*AVAILABLE DATA*
────────────────

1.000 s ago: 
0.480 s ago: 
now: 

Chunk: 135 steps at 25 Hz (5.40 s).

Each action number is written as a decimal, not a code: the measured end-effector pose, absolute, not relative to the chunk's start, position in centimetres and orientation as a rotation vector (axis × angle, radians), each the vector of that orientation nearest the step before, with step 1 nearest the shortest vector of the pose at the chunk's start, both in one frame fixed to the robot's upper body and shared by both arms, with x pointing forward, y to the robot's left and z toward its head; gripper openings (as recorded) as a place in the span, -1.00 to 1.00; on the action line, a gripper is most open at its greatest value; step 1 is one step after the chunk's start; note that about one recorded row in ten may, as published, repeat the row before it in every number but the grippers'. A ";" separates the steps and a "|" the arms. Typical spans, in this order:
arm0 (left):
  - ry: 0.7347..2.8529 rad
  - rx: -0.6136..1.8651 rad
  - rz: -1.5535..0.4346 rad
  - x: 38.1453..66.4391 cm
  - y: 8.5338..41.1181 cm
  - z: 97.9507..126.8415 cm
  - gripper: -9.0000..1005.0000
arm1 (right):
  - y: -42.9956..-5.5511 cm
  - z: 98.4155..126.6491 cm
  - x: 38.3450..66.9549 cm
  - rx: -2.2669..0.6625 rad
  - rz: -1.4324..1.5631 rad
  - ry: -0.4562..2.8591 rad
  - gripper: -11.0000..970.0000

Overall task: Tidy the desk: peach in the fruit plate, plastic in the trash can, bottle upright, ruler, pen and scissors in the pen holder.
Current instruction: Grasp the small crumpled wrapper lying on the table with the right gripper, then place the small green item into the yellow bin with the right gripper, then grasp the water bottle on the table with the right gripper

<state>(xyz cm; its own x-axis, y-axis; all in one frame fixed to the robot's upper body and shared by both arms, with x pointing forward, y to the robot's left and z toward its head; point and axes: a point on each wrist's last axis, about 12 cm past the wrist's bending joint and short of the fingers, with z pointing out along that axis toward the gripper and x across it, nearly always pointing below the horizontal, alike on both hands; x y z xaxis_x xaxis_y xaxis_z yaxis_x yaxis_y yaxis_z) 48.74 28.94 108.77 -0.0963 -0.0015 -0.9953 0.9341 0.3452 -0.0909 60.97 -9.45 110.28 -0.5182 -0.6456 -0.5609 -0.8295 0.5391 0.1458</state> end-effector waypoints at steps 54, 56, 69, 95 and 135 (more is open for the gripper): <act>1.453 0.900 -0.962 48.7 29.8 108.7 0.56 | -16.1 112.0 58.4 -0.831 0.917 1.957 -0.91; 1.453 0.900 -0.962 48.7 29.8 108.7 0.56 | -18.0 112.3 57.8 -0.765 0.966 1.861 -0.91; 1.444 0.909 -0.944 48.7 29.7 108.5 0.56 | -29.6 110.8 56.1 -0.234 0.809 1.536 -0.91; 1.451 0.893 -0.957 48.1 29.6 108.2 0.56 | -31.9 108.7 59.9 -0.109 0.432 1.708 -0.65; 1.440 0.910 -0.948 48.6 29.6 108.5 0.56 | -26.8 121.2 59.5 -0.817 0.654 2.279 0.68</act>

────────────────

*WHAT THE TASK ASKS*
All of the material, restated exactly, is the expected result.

*ANSWER SECTION*
1.000 s ago: 
0.480 s ago: 
now: 

Chunk: 135 steps at 25 Hz (5.40 s).

Each action number is written as a decimal, not a code: the measured end-effector pose, absolute, not relative to the chunk's start, position in centimetres and orientation as a rotation vector (axis × angle, radians), each the vector of that orientation nearest the step before, with step 1 nearest the shortest vector of the pose at the chunk's start, both in one frame fixed to the robot's upper body and shared by both arms, with x pointing forward, y to the robot's left and z toward its head; gripper openings (as recorded) as a place in the span, -1.00 to 1.00; on the action line, a gripper is most open at its greatest value; step 1 is one step after the chunk's start; note that about one recorded row in ten may, as published, repeat the row before it in every number but the grippers'. A ";" separates the steps and a "|" the arms. Typical spans, in this order:
arm0 (left):
  - ry: 0.7347..2.8529 rad
  - rx: -0.6136..1.8651 rad
  - rz: -1.5535..0.4346 rad
  - x: 38.1453..66.4391 cm
  - y: 8.5338..41.1181 cm
  - z: 97.9507..126.8415 cm
  - gripper: -9.0000..1005.0000
arm1 (right):
  - y: -42.9956..-5.5511 cm
  - z: 98.4155..126.6491 cm
  - x: 38.3450..66.9549 cm
  - rx: -2.2669..0.6625 rad
  - rz: -1.4324..1.5631 rad
  - ry: -0.4562..2.8591 rad
  - gripper: -11.0000..970.0000

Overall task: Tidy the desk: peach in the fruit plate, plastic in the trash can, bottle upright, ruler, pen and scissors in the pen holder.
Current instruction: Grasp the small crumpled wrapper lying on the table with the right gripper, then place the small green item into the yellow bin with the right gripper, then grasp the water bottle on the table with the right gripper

<state>(xyz cm; its own x-axis, y-axis; all in one frame fixed to the robot's upper body and shared by both arms, with x pointing forward, y to the robot's left and z toward its head; point and axes: a point on each wrist's last axis, about 12 cm past the wrist's bending joint and short of the fingers, with z pointing out along that axis toward the gripper and x across it, nearly always pointing below the horizontal, alike on both hands; x y z xaxis_x xaxis_y xaxis_z yaxis_x yaxis_y yaxis_z) 48.74 28.94 108.77 -0.0963 -0.0015 -0.9953 0.9341 0.3452 -0.0909 60.97 -9.45 110.28 -0.5182 -0.6456 -0.5609 -0.8295 0.5391 0.1458</state> end-effector waypoints at steps 54, 56, 69, 95 and 135 (more is open for the gripper): <act>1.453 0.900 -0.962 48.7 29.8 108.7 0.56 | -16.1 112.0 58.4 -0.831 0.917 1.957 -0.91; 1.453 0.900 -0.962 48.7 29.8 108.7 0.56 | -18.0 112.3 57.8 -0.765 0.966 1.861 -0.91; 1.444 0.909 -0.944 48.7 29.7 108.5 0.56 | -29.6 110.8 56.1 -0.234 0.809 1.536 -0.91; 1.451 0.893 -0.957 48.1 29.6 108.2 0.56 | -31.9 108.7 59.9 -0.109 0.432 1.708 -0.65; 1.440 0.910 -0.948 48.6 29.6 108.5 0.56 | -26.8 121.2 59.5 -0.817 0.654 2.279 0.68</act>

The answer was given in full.